- ACTIVITY -
Please set out each line below exactly as it stands, without the images.

- PROVIDED MATERIAL -
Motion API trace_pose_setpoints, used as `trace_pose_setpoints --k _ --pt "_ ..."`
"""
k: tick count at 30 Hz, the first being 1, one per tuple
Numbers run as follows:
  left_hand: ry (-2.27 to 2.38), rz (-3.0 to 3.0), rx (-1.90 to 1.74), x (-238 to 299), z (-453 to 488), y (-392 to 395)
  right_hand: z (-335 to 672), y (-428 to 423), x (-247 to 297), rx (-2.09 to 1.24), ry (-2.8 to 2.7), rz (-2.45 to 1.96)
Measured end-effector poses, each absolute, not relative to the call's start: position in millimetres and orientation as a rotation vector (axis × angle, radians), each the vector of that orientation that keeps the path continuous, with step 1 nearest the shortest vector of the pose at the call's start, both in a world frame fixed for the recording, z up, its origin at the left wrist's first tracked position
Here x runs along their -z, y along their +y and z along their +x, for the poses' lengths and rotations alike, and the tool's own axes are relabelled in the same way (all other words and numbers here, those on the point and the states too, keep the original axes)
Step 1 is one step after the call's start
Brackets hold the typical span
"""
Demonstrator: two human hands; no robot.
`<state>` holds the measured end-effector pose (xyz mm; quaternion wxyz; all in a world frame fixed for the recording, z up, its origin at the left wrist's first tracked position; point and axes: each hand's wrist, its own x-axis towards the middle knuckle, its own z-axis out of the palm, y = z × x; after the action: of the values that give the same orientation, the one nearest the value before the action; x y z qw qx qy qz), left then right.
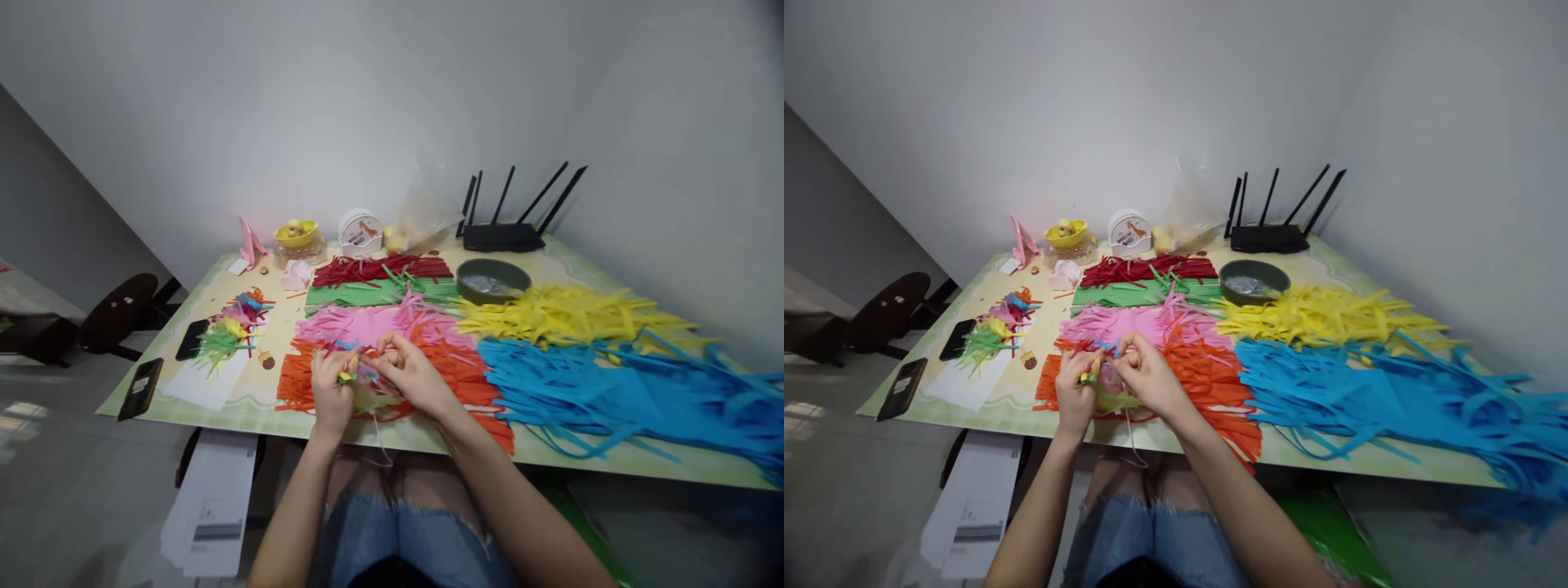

- SOLVED EXERCISE -
Motion API trace_pose_setpoints, used as `trace_pose_setpoints --k _ --pt "_ ..."`
"""
k: tick count at 30 Hz, the first being 1, one per tuple
Numbers run as follows:
  left_hand: ry (-2.27 to 2.38), rz (-3.0 to 3.0), rx (-1.90 to 1.74), x (-238 to 299), z (-453 to 488), y (-392 to 395)
  right_hand: z (-335 to 672), y (-428 to 423), x (-247 to 297), rx (-2.09 to 1.24), ry (-2.8 to 2.7), rz (-2.45 to 1.96)
Measured end-effector poses, each absolute, not relative to the call's start: position in millimetres and orientation as a rotation vector (axis × angle, radians), each the vector of that orientation that keeps the path continuous, with step 1 nearest the shortest vector of the pose at the call's start, both in a world frame fixed for the recording, z up, its origin at the left wrist's first tracked position
Here x runs along their -z, y along their +y and z along their +x, for the poses' lengths and rotations alike, and the tool's own axes are relabelled in the same way (all other words and numbers here, those on the point and the states too, keep the original axes)
Step 1 is one step after the call's start
Brackets hold the typical span
"""
Demonstrator: two human hands; no robot.
`<state>` holds the measured end-effector pose (xyz mm; quaternion wxyz; all in a world frame fixed for the recording, z up, its origin at the left wrist's first tracked position; point and axes: each hand's wrist, its own x-axis towards the middle knuckle, its own z-axis out of the palm, y = z × x; after the action: of the values that give the same orientation, the one nearest the value before the action; x y z qw qx qy qz), left then right.

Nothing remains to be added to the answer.